本書は、「経済」「社会」「日本」という3つの切り口から、現代社会を生き抜くために必要な、教養としてのテクノロジーを教えてくれる。規模こそすべてと拡大を続けるシリコンバレー的方法論の限界、仮想通貨が依って立つ哲学、今後の日本の可能性などがコンパクトにまとめられている。技術の詳細について深堀することはないので、理系の話題が苦手な人でも読み通すことができる。読了するころにはテクノロジーにまつわる教養が身につくとともに、新たな分野への知的好奇心が刺激され、社会を変える力を持つ技術をその仕組みから理解したくなっているはずだ。
IT革命以降、世界を変えるテクノロジーを生み出す中心地としての役割を果たしてきたのはシリコンバレーだ。著者は、投資家としてシリコンバレーの企業を数多く見てきた。そして、「規模こそすべて」「科学信奉」という2つの思想的基盤に駆動されるシリコンバレー的やり方に疑問を感じるようになったという。規模の拡大やAGFA(Apple, Google, Facebook, Amazon)への集中は社会全体のレジリエンスを低下させているのではないか、過度な技術信奉は理想主義に陥り目の前の社会問題から目を背けさせているのではないか。著者は常に本質に立ち返り問いを立て、思考を発展させていく。「シンギュラリティ教」や「AIによって奪われる仕事」というニュースを賑わすトピックにも、新たな視点が与えられる。
仮想通貨を取り扱うパートの章題は、「「仮想通貨」は「国家」をどう変えるのか?」である。教養として仮想通貨を理解するために、国家とテクノロジーの関係性を知る必要がある。

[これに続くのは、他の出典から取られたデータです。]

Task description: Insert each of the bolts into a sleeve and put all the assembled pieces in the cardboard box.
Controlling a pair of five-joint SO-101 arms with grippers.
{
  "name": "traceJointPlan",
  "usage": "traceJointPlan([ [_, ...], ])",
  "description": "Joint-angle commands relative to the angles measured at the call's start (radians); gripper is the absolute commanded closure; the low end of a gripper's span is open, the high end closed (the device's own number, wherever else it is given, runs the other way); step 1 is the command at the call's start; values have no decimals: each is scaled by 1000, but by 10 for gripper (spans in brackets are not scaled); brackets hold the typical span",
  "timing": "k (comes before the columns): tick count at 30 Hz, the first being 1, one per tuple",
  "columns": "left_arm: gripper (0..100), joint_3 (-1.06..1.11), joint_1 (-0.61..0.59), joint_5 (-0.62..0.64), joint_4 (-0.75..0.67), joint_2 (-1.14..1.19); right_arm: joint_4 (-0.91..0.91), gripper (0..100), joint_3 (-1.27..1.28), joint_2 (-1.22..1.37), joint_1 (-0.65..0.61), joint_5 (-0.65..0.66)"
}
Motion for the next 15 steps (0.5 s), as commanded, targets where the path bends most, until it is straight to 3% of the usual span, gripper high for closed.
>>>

著者は、インターネット黎明期の、国家統制へ対抗しようというムーブメントから仮想通貨の解説を始める。コンピュータやネットに広がる仮想空間中に、国家に統制されない、理想的な世界をつくるためには暗号化技術が非常に重要だった。この流れの中で現在でいう仮想通貨的存在となる「デジタル・キャッシュ」という概念が生まれ、1989年には「eキャッシュ」の開発者がデジキャッシュ社を創業した。eキャッシュは1995年に、アメリカのマーク・トウェイン銀行で実際に発行されている。

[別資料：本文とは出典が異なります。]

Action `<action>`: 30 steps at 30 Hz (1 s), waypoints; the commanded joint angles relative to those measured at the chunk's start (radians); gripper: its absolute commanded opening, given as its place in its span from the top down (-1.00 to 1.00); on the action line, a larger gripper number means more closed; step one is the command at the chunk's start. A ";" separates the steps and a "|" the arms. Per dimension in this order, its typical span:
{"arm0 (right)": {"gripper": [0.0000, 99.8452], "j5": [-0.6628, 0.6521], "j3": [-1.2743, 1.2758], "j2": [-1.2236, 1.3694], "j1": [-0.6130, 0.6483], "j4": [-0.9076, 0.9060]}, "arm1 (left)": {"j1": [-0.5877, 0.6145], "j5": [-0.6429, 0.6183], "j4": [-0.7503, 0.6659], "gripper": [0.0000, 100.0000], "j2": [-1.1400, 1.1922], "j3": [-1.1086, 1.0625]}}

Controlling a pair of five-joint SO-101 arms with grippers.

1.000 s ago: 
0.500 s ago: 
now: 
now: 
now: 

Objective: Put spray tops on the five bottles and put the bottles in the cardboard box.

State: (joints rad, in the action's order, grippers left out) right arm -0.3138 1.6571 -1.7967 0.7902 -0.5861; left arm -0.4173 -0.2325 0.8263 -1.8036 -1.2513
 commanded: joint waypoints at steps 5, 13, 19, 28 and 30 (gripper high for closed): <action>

伊藤は自身のHPにeキャッシュを導入する等して、デジタル・キャッシュ黎明期から20年以上仮想通貨に直接的に関わりながら、「国家とはなんだろうか?」を考え続けてきたという。もともとリバタリアニズム的発想から誕生した仮想通貨も、「規模こそすべて」の思想に飲み込まれ、様々な派生物を生み出している。ICO(イニシャル・コイン・オファリング)がどのようなものか、仮想通貨にはどのようなガバナンスが必要なのか、著者の伴走で理解すれば、次々と生み出される新商品に惑わされることはなくなるだろう。
本書のもう1人の著者であるMITメディアラボ研究員であるアンドレー・ウールは、テクノロジーが教育をどう変革させていくかを考察する。産業革命以降は工場労働者を、続いてホワイトカラーを排出するという役割を果たしてきた義務教育が変革のときを迎えていることは誰もが認めるところだろう。では、どう変わっていくのか。ウールは、あたかも学校が存在しないかのように子供を育てる「アンスクーリング(Unschooling)」と呼ばれるコミュニティの在り方を紹介する。何を学びたいか、どのように学びたいかを子ども自身が決定するこのアンスクーリングは、アメリカで大きなムーブメントになりつつあるという。年長者から年少者へ知識を授けるという教育のパラダイムは、大きく変わっていく。
最後のパートでは、伊藤が外から見た日本への提言を行っている。人口減少、高齢化、貧困の増大など、日本社会の将来予測には明るい話題を見つけることは容易ではない。それでも、より良い未来を実現できる可能性は間違いなく存在する。そのためには、社会システムの大部分に変革をもたらす必要があり、日本で変革を促すには「空気」を醸成することが重要だと著者はいう。より多くの人々が、本書でテクノロジーについての教養を得ることができれば、空気は少しずつ変わっていくはずだ。